Je n’y pense pourtant pas souvent, à cette voix qui manque. Son oubli me rassure, l’oubli de la question, l’oubli de la perte. C’est devenu normal ; couteux d’essayer de la recouvrer, j’en chasse la mémoire… qui revient, par l’averse ou le vent, l’écume dont les houles font tout ressurgir. Un simple regret, figé ; morsure en travers du fardeau, entre tant d’autre maux, tranchants de coquillages… Ça laisse l’impression de quelqu’un d’autre en moi (et je déplore assez ces « autres » du dedans) : quelqu’un qui vole mes mots, qui m’assourdit la gorge et assène ses stridences, en écho dans ma fiole. Qui dit à ma place « Sais-tu toi ce que c’est que de perdre sa voix ? »… que j’entends rire sur son ombre portée. Rire haché de sanglots, désolés, pathétiques.
Ça me glace.
Je ne dis plus rien. Bouche mes oreilles. Cèle mes lèvres. Et attends. Que l’oubli me berce. Qu’on oublie, tous les deux : que lui n’a pas de corps, que je n’ai pas de voix.
Comme l’océan s’agite. L’océan dans ma fiole et ses beffrois d’écume, les algues sur le verre, mon fardeau noyé ; un magma d’onde algide. Nul ne commande la vague ; elle vient effacer quand les larmes ont coulé, quand la honte a grandi, enflé au su des affres, et formé cette brume en millions de « pourquoi ? » qui m’enceint et m’enserre jusqu’à plus soupir. Car, oui…
Cette voix, je l’ai moi-même tue.
Plus d’air. De « pourquoi ? » ; je n’en pourrai rien dire. Mais c’est ainsi hélas, et c’est surtout pour rien : de reproche en grimace, de grimace en souci… et aux doigts le couteau raclant ma gorge. Ça m’a sans doute laissé un coquillage, au pourtour des pupilles, ou peut-être des lèvres ? en tout cas, ça s’est fait lentement, sourdement ; insidieuse érosion dont le constat ne vient qu’à la côte effondrée. J’hausse les épaules, sous l’océan lourdes… c’est comme ça.
L’eau me berce. Le froid m’endort. Je songe encore… je devais arrêter, ça ne tardera pas.
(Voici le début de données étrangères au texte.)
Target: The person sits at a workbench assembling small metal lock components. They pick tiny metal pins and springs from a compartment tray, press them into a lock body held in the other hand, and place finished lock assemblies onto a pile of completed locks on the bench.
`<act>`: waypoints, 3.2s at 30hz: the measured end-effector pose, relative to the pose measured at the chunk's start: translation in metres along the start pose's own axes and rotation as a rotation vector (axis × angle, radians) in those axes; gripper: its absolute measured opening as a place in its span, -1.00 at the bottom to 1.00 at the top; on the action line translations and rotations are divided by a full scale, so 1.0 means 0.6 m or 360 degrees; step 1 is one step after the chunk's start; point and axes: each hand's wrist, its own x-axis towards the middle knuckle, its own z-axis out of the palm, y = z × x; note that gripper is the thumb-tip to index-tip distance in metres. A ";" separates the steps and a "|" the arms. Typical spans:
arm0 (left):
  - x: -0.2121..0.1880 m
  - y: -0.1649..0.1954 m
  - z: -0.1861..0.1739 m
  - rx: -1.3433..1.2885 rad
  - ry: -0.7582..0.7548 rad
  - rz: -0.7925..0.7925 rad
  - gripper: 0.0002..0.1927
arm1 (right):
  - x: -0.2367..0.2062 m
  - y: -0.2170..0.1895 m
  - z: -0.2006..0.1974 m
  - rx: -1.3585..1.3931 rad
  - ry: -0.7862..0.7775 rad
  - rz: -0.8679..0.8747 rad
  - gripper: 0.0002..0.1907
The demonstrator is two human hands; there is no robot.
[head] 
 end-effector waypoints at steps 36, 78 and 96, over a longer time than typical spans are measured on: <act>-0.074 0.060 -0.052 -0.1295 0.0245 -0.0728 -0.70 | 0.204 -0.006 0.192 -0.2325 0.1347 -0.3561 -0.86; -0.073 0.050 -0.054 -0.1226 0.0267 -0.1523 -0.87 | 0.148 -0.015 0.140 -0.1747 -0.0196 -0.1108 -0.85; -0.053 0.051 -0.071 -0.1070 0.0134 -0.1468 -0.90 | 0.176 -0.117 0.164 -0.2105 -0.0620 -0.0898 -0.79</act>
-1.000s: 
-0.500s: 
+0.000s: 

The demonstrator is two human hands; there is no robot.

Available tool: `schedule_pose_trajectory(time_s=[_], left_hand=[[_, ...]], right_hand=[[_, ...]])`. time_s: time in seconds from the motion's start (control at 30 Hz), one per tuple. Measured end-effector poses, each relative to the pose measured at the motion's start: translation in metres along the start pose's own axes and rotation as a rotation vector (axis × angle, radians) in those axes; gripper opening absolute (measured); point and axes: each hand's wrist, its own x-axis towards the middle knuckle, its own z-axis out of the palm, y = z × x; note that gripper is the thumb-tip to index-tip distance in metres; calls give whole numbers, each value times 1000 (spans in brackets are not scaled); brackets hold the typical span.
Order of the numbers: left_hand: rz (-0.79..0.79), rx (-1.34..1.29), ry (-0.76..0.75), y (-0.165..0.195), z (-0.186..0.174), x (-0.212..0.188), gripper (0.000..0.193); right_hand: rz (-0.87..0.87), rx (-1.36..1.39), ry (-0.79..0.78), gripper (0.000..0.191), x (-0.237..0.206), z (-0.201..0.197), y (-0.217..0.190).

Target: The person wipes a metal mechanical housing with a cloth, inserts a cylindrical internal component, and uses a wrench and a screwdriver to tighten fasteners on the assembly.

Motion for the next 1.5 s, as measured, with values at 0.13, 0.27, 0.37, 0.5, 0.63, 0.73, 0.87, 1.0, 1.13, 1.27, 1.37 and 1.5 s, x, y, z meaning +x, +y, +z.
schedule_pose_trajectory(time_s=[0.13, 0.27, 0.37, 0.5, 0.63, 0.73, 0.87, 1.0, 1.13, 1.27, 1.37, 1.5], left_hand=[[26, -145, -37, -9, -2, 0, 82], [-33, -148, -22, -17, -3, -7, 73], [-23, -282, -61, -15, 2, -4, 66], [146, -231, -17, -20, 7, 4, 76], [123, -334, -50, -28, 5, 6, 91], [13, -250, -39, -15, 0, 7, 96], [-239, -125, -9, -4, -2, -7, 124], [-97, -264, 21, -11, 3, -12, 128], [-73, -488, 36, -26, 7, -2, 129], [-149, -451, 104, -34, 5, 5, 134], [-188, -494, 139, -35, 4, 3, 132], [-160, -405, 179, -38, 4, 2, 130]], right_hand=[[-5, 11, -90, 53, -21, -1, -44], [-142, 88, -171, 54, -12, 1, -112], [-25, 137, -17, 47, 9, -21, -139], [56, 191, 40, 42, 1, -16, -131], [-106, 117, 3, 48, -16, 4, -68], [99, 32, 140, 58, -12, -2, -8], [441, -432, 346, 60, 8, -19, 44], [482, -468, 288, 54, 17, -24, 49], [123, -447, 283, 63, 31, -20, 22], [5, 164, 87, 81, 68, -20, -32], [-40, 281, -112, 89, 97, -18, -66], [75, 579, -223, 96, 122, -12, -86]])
Quelque mélodie me parvient… j’ai peut-être ouvert mon coffre à musique ? mon trésor ; l’un de mes plus chers, bien enfoui dans le sable de mon îlot. Des pas sur les bulles, des grondements d’airain, le balancement des lancinances… un long silence. C’est agréable, je me sens…
୭ ~ ☁
La nappe de vague est partie, d’une tendre glissade. Je vide ma bouteille, souriant à ma vigie, frôlant ce coquillage qui la fait vibrer. Je fredonne un air grave, charnu, d’un lyrisme au sauvage entre thrène et envol. Mes lèvres se fendent : « Sais-tu toi… » !
C’est étrange. La caresse de Mer est passée. Elle a oublié. Elle a oublié l’oubli. Cet écho qui me reste est l’aria d’une voix. Ma voix ?
Un bond ! et voilà le bazar semé dans tout ma fiole. Mon cœur palpite. Je creuse, creuse… à l’abri des regards, époussète mon trésor de son écume en brins. Le grincement de ses charnières est son premier accord, une douce harmonie héraldesse de plus… déjà, mes joues se lèvent. Entre les tambours et les cordes froissées, les conque-à-oreilles, les gouttes diaphanes, les cuivres grognons aux orages héroïques ! je l’ai aperçue. Elle a chanté, d’une profondeur insondable, et je l’ai sentie dedans ; elle a dit en musique que, si mes mots avaient eux perdu la voix (peut-être pour ça les écris-je ?), je pouvais encor chanter.
Dans mes mains, c’était comme une étincelle. Celle d’un triomphe ; elle trônait là, ténue, grandiose, timide, radieuse.
Ce soir-là, il n’y a eu ni tempête, ni tonnerre, ni houle, ni écume. Je les ai mimés tous, et bâti dans ma fiole comme un château céleste.